Parents are coming to terms with the painful reality that kids may not be able to return to school full time in the fall, given that coronavirus infections are spiking across the United States. Families are gearing up for the potential of many more months of homeschooling, which means creating designated spaces for schoolwork, desks included.
Rosan Bosch, a Danish designer whose eponymous studio specializes in designing schools and classrooms, has created a simple kit to give kids more agency over their education while also serving a practical purpose. “Adults are not the only ones who feel like their lives are out of control because of the coronavirus,” says Bosch. “Children are feeling it as well. These kits are designed to empower them and make them feel in control of their environment on some level.”
There are four different Wonder DIY kits, but the one that will likely grab most parents’ attention is a cardboard island with a tabletop that serves as a desk. Schoolwork could become infinitely more exciting if kids are able to pretend they’re doing equations to escape a remote desert island or writing a message to put in a bottle. And that’s not the only landscape to spur imaginative play: There’s also a tree, a cave, and a theater. Kids can put together the cardboard cutouts to design and build their own landscapes and can rearrange the modular pieces to create different configurations. Since the cardboard is plain, it can also serve as a blank canvas for art projects.
The Wonder DIY kits are inspired by three decades of research showing that children learn best through play. A 2018 United Nations report advocated that governments introduce play-based learning in early education programs, including exploring and inventing, improvising, and learning from trial and error.
Rosan Bosch and her team are well-versed in child development.

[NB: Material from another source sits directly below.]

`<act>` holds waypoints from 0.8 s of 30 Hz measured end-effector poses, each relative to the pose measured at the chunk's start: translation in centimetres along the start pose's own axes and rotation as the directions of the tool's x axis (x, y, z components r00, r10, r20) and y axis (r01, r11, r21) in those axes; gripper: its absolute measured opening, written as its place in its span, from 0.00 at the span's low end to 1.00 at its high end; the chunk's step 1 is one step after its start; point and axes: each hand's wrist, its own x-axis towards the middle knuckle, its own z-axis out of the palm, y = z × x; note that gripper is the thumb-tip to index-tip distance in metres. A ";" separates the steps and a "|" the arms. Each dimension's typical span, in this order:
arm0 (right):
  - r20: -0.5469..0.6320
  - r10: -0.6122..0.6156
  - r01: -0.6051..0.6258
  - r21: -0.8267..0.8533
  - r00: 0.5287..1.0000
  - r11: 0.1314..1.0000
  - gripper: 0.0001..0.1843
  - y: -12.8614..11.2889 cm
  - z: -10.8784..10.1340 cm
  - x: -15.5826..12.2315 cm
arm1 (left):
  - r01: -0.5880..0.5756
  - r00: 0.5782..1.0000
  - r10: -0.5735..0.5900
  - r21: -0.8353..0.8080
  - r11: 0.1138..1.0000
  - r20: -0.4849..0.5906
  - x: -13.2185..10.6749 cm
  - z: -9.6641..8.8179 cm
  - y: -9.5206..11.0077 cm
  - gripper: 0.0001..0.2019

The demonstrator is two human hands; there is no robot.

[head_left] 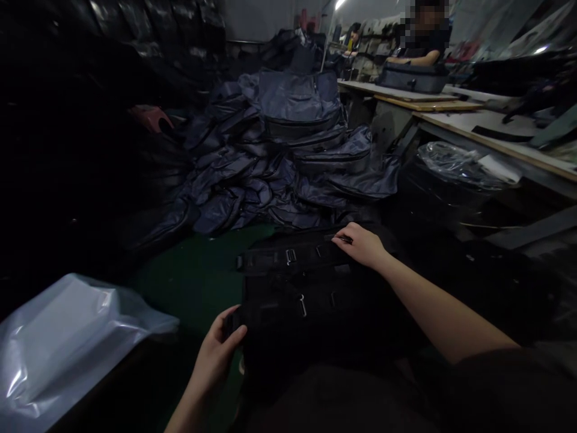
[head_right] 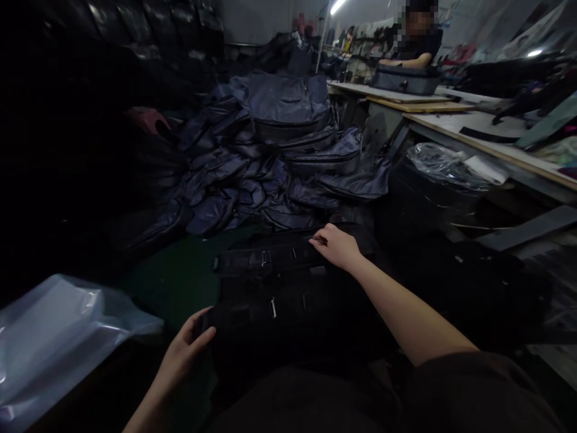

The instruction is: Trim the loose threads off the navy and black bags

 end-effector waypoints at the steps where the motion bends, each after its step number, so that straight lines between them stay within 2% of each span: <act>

They designed these kits in response to the pandemic, which has forced schools to shutter and parents to take charge of their children’s education. Bosch says the guiding principle was to encourage kids to interact with their environment differently. She believes that humans settle into routines as they interact with the objects and furniture in their homes, but these kits encourage kids to think about their space in new ways. “Many kids have been stuck at their dining tables, doing their school work in the same way for months,” Bosch says. “This is designed to let them think, ‘Hey, I can crawl into this space for an afternoon to read a book, or I can perform a play using this theater.”
The kits are sold through a Danish furniture company called Stykka for about $65 and can be shipped to the United States for another $20. Of course, this is significantly more expensive than handing your kid a discarded Amazon box. But there are benefits a simple box is missing: The kits are more durable, can be collapsed and stored when not in use, and prompts on the box are designed to guide a child’s learning. Plus, all of the kits are made from recycled cardboard, which means they can be recycled again when they’re no longer needed as a backdrop for homeschooling.
I think I speak for many parents when I say, that time can’t come soon enough.